▸ Exercise objective
Among the entries below, find all lines that include "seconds" and copy them.

▸ Given records
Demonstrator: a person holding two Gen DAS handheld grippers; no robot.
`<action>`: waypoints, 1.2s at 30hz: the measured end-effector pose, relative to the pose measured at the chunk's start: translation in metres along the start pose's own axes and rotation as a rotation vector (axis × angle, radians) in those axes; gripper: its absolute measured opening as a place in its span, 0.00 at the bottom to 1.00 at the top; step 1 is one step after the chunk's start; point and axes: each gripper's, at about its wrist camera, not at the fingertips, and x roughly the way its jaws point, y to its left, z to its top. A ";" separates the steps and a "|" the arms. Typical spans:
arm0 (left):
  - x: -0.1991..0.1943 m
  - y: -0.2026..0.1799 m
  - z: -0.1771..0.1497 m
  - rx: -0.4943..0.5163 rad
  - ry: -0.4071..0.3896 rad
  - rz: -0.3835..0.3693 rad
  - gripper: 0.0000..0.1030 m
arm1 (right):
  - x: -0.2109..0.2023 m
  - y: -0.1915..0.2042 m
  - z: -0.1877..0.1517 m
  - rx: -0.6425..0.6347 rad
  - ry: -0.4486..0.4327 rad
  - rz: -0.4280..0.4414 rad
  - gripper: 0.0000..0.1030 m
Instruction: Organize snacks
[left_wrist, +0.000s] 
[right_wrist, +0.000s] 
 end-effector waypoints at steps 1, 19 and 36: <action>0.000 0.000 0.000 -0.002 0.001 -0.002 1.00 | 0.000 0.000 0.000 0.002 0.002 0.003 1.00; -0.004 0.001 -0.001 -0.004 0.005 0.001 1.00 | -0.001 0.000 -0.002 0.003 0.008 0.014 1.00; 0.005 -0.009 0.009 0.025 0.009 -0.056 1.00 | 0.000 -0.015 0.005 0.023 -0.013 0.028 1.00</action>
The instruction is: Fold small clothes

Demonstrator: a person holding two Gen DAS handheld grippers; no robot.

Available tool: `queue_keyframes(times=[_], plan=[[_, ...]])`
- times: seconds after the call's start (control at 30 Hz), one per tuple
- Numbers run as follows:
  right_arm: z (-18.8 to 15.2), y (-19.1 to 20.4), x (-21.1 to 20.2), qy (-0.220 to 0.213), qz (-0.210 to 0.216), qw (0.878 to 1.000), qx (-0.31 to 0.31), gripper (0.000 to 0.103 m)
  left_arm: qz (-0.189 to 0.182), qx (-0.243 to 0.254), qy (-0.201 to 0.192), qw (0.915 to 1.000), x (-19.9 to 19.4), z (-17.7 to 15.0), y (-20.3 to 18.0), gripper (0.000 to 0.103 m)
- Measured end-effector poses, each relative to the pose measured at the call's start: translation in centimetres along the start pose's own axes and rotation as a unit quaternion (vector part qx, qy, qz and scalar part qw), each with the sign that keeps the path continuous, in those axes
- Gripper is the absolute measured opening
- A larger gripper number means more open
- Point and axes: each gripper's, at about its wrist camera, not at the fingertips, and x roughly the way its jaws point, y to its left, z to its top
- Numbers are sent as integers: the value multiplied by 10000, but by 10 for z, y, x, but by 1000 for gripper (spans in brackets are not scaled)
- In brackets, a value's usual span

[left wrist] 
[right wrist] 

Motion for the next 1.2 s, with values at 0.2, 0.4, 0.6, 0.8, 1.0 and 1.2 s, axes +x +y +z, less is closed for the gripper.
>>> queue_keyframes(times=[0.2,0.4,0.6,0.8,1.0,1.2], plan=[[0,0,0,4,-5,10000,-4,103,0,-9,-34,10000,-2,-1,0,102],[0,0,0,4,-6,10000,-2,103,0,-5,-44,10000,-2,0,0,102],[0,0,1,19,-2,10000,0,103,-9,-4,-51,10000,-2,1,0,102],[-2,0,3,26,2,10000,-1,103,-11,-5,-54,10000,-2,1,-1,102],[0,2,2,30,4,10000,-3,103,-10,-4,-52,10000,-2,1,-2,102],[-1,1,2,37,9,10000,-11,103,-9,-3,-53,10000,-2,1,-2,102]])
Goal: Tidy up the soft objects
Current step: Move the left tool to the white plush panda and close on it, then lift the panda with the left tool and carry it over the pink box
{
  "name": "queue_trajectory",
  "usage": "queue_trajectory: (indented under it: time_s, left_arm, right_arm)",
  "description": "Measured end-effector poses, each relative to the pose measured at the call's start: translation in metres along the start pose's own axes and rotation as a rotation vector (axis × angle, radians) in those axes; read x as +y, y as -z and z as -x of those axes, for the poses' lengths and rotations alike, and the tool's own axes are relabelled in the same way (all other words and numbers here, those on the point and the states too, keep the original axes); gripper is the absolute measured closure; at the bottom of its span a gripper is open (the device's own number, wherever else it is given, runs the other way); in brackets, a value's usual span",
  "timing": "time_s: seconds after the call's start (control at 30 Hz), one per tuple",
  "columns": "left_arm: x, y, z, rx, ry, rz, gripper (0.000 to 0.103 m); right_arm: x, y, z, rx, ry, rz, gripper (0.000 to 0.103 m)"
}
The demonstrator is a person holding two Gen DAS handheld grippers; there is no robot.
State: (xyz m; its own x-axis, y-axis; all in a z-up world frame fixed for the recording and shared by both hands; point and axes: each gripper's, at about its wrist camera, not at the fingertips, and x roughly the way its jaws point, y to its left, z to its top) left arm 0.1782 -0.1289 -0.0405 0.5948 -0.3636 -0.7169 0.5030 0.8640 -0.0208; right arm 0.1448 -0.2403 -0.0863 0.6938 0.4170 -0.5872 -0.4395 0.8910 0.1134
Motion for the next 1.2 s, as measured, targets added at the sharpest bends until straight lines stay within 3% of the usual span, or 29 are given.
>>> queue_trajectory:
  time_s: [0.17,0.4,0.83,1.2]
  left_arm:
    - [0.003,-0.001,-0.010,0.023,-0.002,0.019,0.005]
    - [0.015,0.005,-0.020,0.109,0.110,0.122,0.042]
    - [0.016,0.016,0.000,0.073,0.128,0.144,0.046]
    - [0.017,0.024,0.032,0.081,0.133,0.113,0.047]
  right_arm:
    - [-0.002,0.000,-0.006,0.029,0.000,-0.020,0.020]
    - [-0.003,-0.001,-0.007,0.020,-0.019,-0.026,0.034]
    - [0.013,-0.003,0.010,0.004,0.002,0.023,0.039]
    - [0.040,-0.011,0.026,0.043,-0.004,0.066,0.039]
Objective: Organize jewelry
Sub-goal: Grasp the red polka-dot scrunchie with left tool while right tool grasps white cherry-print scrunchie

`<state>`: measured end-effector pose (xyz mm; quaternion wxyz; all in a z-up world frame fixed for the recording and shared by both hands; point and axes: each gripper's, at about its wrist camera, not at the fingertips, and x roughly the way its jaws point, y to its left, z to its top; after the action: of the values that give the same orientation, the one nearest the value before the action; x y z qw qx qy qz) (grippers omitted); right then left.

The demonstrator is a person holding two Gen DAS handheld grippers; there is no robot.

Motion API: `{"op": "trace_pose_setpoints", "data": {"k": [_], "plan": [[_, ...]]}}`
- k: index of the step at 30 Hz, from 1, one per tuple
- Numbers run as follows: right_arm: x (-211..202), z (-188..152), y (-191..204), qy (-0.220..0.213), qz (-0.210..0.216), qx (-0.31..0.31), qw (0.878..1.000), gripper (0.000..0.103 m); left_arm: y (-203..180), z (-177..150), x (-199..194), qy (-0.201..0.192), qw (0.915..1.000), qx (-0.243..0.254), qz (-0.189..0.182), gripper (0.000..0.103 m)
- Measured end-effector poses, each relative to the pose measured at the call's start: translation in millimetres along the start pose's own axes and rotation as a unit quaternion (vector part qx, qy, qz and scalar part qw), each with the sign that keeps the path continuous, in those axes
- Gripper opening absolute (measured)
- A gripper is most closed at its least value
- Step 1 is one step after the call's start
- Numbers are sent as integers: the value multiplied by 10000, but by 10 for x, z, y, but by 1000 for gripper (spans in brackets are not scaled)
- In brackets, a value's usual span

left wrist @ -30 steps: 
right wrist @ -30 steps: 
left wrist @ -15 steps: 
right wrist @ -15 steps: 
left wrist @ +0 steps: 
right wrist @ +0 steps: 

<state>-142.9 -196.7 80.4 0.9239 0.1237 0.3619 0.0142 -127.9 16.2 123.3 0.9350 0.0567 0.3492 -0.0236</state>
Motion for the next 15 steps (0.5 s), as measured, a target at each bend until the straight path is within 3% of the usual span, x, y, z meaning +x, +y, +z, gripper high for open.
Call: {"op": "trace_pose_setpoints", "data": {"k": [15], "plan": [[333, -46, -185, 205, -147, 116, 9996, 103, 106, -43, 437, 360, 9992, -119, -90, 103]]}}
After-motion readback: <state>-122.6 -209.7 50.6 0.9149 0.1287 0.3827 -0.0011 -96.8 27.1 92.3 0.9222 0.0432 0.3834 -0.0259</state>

▸ Result of this task
- times: seconds after the call's start (control at 30 Hz), one per tuple
  "timing": "time_s: seconds after the call's start (control at 30 Hz), one per tuple",

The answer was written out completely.